The following are key points to remember from this review article about anomalous aortic origin of a coronary artery (AAOCA) from the inappropriate sinus of Valsalva:

  1. The true prevalence of AAOCA in the general population remains unknown because few studies have screened patients in the absence of clinical indication for testing. The estimated frequency of anomalous left coronary artery (ALCA) arising from the inappropriate sinus is low as compared with that of anomalous right coronary artery (ARCA) with a weighted prevalence of 0.03% for ALCA as compared with 0.28% for ARCA.
  2. Although AAOCA may be diagnosed with echocardiography in young patients with good image quality, experienced operators are required and studies may be limited by spatial resolution. A report from the Congenital Heart Surgeon’s Society Registry suggested limited agreement between institutional and expert transthoracic echocardiogram reports.
  3. Coronary computed tomographic angiography (CTA) has an important role in the assessment of coronary artery anomalies. Advantages include rapid scan times and high spatial resolution, which are weighed against disadvantages of radiation exposure and need for iodinated contrast. Appropriate use criteria and guidelines support the use of coronary CTA.
  4. Magnetic resonance angiography (MRA) may have a role in assessment of coronary anomalies given lack of radiation exposure for need for contrast. It may be limited by lower spatial resolution, longer scan times, and higher cost as compared with CTA.
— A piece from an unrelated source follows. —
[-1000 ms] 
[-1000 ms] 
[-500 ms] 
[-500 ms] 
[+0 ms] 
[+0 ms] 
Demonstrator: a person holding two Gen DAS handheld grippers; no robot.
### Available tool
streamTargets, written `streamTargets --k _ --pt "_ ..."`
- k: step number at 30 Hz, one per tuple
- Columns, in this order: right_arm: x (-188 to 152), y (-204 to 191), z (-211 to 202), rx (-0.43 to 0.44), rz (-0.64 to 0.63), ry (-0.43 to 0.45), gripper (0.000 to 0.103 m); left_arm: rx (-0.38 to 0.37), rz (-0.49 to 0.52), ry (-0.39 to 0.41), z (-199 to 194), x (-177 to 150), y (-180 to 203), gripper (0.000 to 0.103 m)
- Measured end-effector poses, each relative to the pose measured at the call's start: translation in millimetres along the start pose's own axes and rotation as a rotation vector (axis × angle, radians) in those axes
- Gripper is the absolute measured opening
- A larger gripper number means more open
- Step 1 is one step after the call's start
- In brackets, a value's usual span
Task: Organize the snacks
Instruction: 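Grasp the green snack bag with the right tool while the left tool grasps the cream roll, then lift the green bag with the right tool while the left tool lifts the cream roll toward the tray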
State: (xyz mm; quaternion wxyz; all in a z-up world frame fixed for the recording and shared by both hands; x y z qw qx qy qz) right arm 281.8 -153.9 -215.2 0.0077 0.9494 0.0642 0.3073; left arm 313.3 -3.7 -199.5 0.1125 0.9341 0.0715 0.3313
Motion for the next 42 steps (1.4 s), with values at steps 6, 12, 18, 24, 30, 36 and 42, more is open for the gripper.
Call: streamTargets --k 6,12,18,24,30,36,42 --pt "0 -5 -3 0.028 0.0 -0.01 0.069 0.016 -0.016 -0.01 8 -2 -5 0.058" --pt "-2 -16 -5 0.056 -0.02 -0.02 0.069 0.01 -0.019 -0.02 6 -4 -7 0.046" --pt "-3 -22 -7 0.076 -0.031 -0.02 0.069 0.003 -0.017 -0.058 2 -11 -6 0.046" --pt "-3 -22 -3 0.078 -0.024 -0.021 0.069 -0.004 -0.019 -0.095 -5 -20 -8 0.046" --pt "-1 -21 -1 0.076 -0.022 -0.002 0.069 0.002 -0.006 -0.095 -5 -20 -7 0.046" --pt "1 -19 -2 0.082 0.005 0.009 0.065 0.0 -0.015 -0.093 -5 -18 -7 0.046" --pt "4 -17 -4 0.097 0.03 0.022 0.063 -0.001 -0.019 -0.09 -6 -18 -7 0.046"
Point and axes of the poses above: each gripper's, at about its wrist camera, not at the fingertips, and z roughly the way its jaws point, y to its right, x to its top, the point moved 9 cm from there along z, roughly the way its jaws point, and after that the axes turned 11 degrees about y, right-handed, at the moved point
  5. Intravascular ultrasound (IVUS) offers excellent dynamic imaging, although it may be difficult to engage the coronary in some cases of AAOCA, particularly those with ostial narrowing or an acute takeoff. Additionally, it is necessary to distinguish vessel spasm from true narrowing/compression.
  6. Both false-positive and false-negative results limit the value of stress testing. Normal exercise testing prior to sudden cardiac death has been well documented. The absence of ischemia during stress testing cannot be viewed as reassuring.
  7. The risk of sudden cardiac death appears highest in young individuals, particularly during or following a period of strenuous exertion, and particularly in those with interarterial ALCA.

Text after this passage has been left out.